What @12FactorApp doesn't suit at all for DevOps-y Solutions

  1. ~
  2. Dependencies
    [+] Obsolete: 'If the app needs to shell out to a system tool, that tool should be vendored into the app.'
    Changed-to: Make your automation configuration management system handle it.
  3. Configurations.
    [+] Obsolete: The twelve-factor app stores config in environment variables changing between deploys w/o changing any code.
    Changed-to: This is not a fine scalable with disaster management based solution. Now configuration management handles the node level deterministic state. The non-developer box level configuration is no more in code.
    [+] Obsolete: The twelve-factor app stores config in environment variables changing between deploys w/o changing any code.
    Changed-to: N
    ow configuration management handles the node level deterministic state. In such a case keeping configurations in a file is much more verifiable, cleaner and broadly available solution. So, there will be no more noise of different environment level configurations in the same configuration file.
  4. ~
  5. Build, Release, Run
    [+] Obsolete: The resulting release contains both the build and config.

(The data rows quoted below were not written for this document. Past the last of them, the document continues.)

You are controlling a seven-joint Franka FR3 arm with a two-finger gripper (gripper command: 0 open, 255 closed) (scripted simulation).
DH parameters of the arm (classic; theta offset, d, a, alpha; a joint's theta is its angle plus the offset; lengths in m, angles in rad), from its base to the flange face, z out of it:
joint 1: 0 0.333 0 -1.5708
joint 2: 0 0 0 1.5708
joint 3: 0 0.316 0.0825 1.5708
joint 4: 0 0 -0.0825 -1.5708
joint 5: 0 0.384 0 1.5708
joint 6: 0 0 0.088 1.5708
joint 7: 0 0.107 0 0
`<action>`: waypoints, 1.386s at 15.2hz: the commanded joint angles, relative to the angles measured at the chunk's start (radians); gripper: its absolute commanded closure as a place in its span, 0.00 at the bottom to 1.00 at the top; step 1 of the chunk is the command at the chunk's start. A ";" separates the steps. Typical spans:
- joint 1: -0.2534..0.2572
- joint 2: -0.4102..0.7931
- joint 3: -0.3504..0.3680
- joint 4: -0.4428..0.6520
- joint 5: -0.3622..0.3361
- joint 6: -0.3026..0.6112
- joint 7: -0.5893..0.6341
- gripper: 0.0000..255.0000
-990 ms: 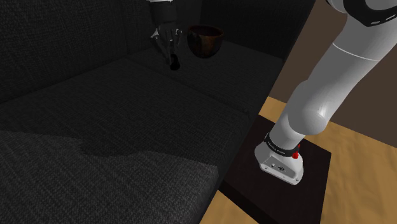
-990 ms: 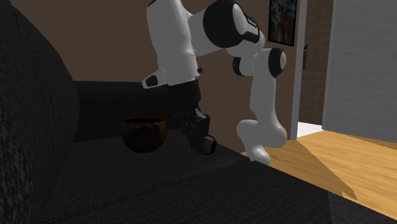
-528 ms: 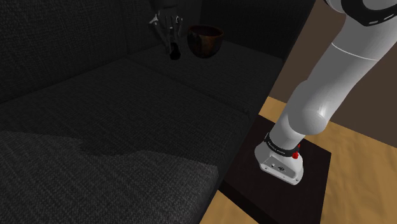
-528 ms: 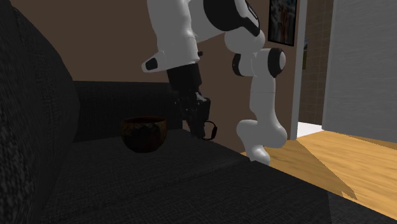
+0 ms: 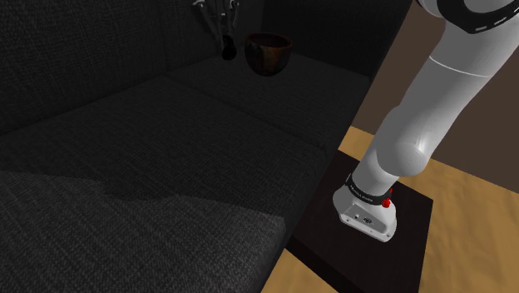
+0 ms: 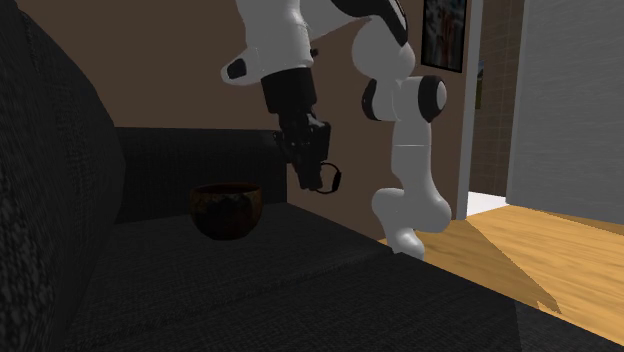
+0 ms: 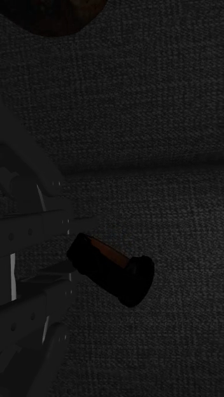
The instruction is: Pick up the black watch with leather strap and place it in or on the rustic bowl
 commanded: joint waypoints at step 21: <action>-0.182 0.085 -0.170 0.205 -0.087 -0.150 -0.360 1.00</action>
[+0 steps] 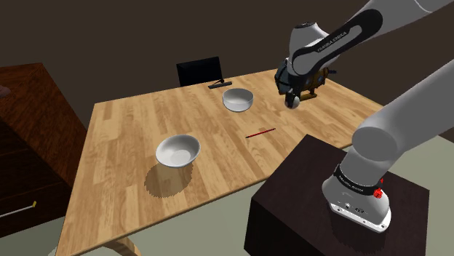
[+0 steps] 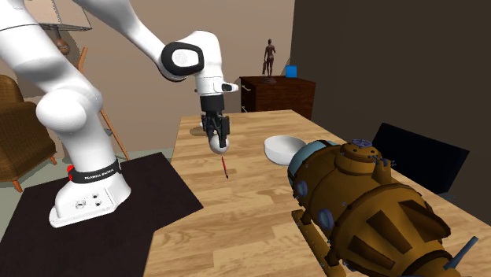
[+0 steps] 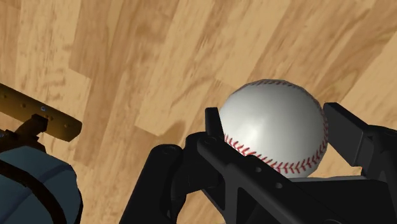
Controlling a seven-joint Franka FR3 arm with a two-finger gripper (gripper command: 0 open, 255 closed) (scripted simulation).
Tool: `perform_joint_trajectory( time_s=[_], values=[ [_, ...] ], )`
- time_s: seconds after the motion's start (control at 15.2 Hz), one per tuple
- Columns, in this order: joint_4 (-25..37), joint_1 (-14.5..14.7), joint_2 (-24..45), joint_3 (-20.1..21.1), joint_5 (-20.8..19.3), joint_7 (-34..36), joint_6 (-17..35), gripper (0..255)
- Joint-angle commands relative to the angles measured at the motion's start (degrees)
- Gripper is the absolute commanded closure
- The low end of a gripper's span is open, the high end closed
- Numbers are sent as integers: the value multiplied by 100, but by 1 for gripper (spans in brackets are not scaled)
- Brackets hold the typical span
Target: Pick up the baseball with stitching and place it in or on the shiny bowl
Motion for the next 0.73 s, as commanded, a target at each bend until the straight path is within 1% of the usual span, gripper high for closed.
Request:
perform_joint_trajectory(
  time_s=[0.0,0.33,0.66],
  values=[
    [43,8,-100,10,27,-30,-144,255],
    [1112,277,1004,127,364,62,-137,255],
    [2283,443,2029,236,677,73,-307,255]
  ],
)
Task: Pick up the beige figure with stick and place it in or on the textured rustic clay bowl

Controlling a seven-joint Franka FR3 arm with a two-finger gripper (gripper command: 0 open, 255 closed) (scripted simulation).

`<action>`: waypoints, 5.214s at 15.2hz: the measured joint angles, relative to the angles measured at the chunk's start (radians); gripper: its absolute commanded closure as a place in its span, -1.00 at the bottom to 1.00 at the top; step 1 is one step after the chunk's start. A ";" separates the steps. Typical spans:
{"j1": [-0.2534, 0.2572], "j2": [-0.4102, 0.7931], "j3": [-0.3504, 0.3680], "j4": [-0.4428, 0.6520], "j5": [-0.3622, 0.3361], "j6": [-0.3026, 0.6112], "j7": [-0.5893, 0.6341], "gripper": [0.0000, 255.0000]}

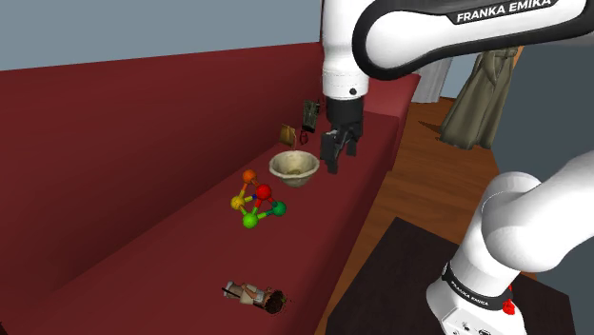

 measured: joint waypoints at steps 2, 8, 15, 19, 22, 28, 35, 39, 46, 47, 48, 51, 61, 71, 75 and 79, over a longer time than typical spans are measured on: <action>0.012 0.048 0.048 0.029 0.022 0.016 0.063 -1.00; 0.028 0.213 0.169 0.145 0.044 0.058 0.235 -1.00; 0.047 0.444 0.292 0.324 -0.001 0.089 0.446 -1.00; 0.079 0.620 0.348 0.470 -0.074 0.091 0.584 -1.00; 0.125 0.753 0.372 0.586 -0.138 0.084 0.685 -1.00; 0.183 0.887 0.373 0.706 -0.203 0.072 0.771 -1.00; 0.179 0.891 0.370 0.637 -0.208 0.144 0.775 -1.00; 0.179 0.891 0.370 0.635 -0.208 0.146 0.776 -1.00; 0.179 0.891 0.370 0.635 -0.208 0.146 0.776 1.00; 0.179 0.891 0.370 0.635 -0.208 0.146 0.776 1.00; 0.179 0.891 0.370 0.635 -0.208 0.146 0.776 1.00; 0.179 0.891 0.370 0.635 -0.208 0.146 0.776 -1.00; 0.198 0.839 0.376 0.392 -0.250 0.284 0.836 -1.00; 0.200 0.865 0.367 0.342 -0.274 0.355 0.851 -1.00; 0.200 0.866 0.367 0.342 -0.274 0.355 0.851 1.00; 0.200 0.866 0.367 0.342 -0.274 0.355 0.851 1.00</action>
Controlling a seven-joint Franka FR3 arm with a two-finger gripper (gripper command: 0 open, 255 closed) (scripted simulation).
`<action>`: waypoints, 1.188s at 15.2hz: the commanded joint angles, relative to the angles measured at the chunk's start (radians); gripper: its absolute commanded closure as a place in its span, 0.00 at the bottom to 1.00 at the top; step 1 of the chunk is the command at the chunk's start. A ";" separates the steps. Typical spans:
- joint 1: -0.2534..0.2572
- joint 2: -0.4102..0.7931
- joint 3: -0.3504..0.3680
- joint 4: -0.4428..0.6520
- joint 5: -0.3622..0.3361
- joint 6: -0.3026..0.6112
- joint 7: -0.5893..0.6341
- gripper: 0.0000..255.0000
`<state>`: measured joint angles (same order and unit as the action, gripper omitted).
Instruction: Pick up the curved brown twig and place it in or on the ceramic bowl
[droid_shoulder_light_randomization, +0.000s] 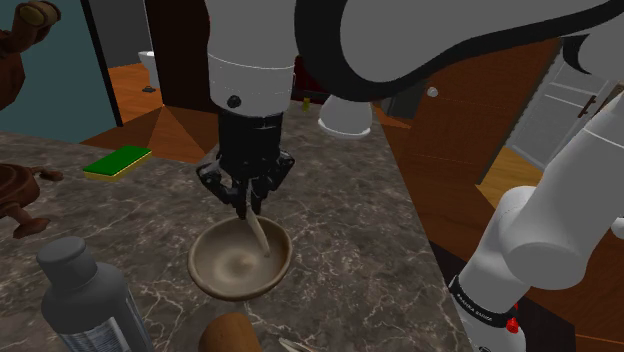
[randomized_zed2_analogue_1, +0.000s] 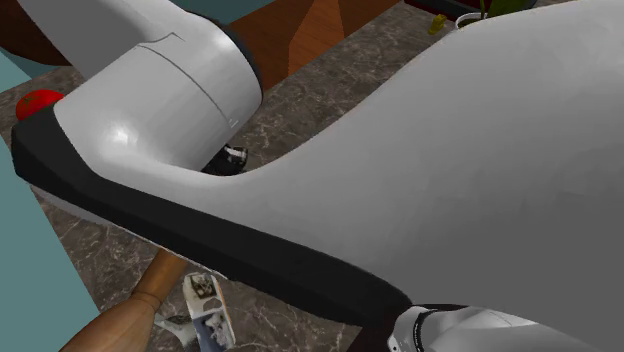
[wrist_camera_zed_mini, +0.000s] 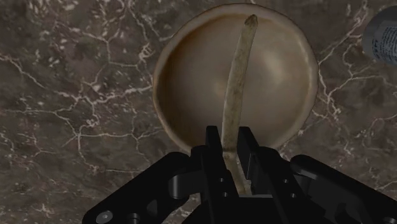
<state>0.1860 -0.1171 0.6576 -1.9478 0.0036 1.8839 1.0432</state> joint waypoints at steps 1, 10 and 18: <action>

    Changed-to: Packaging configuration along-with build makes it dependent of a set environment. Any disaster resistant or scalable architecture would be crippled with it as it requires creating new packages every change. Make your automated configuration management solution intelligent enough to infer required configuration and deploy the build.
  6. ~
  7. ~
  8. Concurrency
    [+] Obsolete: Twelve-factor app processes should never daemonize or write PIDfiles.

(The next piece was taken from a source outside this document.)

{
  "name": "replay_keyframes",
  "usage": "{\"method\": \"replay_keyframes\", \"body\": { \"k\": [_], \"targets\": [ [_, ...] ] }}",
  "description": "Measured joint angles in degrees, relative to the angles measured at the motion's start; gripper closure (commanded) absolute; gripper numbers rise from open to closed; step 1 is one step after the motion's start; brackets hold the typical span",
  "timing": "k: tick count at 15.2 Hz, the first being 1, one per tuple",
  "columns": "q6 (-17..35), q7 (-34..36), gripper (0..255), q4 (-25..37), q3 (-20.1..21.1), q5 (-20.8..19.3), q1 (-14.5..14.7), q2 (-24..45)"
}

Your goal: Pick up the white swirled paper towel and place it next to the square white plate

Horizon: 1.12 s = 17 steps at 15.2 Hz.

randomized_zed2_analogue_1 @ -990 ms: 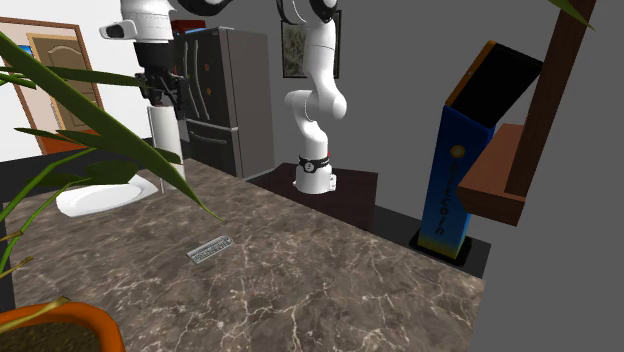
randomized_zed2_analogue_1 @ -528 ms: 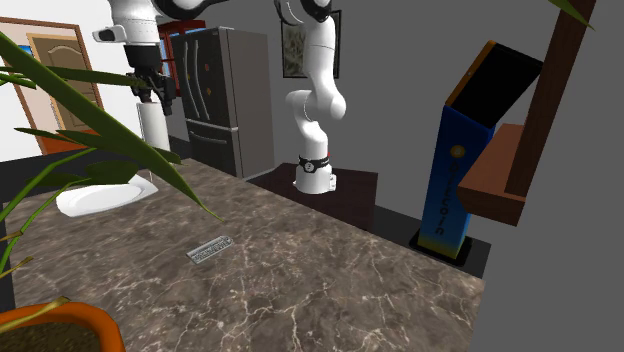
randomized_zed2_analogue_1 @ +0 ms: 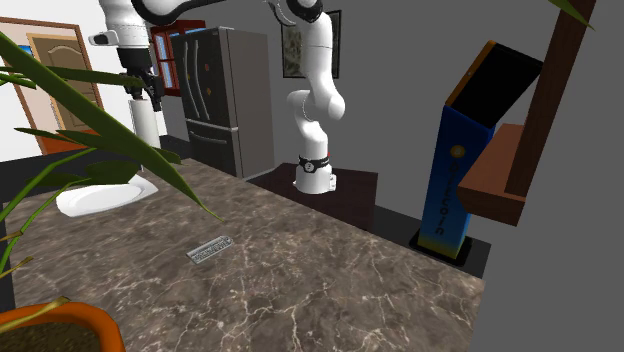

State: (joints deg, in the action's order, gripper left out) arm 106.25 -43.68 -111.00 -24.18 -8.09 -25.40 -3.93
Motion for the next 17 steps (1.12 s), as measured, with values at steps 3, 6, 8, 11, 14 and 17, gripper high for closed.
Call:
{"method": "replay_keyframes", "body": {
  "k": [3,6,8,11,14,17],
  "targets": [
    [0.2,-4.93,255,3.03,-2.49,1.12,-2.05,2.89],
    [0.11,-9.61,255,6.54,-4.57,2.73,-4.15,6.23],
    [-0.05,-13.03,255,9.32,-5.91,4.17,-5.87,8.88],
    [-0.59,-18.19,255,14.1,-7.64,6.75,-8.89,13.33],
    [-1.21,-22.26,255,18.83,-8.55,9.41,-11.85,17.82],
    [-3.27,-27.15,255,26.8,-9.12,13.11,-16.45,24.26]
  ]
}}
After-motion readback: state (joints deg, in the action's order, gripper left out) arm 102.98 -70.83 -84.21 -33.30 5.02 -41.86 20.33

    Changed-to: PID files help some automated configuration management solutions to easily identify the 'service' check placed in them. There are operating system level process managers also supporting PIDfiles. Having a pidfile eases up lots of other custom monitoring plug-ins too... and is not a bad practice to have.
  9. ~
  10. ~
  11. ~
  12. ~

Cumulative Correct Concerns 3C@12FactorApp and DevOps-y Solutions

Overall aiming to achieve a easy-to-setup, clean-to-configure, quick-to-scale and smooth-to-update software development ambiance.
The 12 Concerns+Solutions:
  1. Problem: Maintaining Application Source Code
    Using Version Control Mechanism, if possible Distributed VCS like git. Private hosted (at least private account) code repository.
    b. Unique application~to~repository mapping i.e. single application or independent library's source code in a single repository.
    c. For different versions of same application depend on different commit-stages (not even branches in general cases) of the same code repository.
  2. Problem: Managing Application Dependencies
     Never manually source compile any dependent library or application. Always depend on the standard PackageManager for the intended platform (like rpm, pkg, gem, egg, npm). If there are no packages available, create one. It's not really difficult. On a standard practice, I'd suggest to utilize something like FPM (may be even fpm-cookery gem if you like), which would give you elasticity of easily changing your platform without worrying for the re-creation of packages. Even creating rpm, gem and other is not too much pain compared to the stability it would bring to infrastructure set-up.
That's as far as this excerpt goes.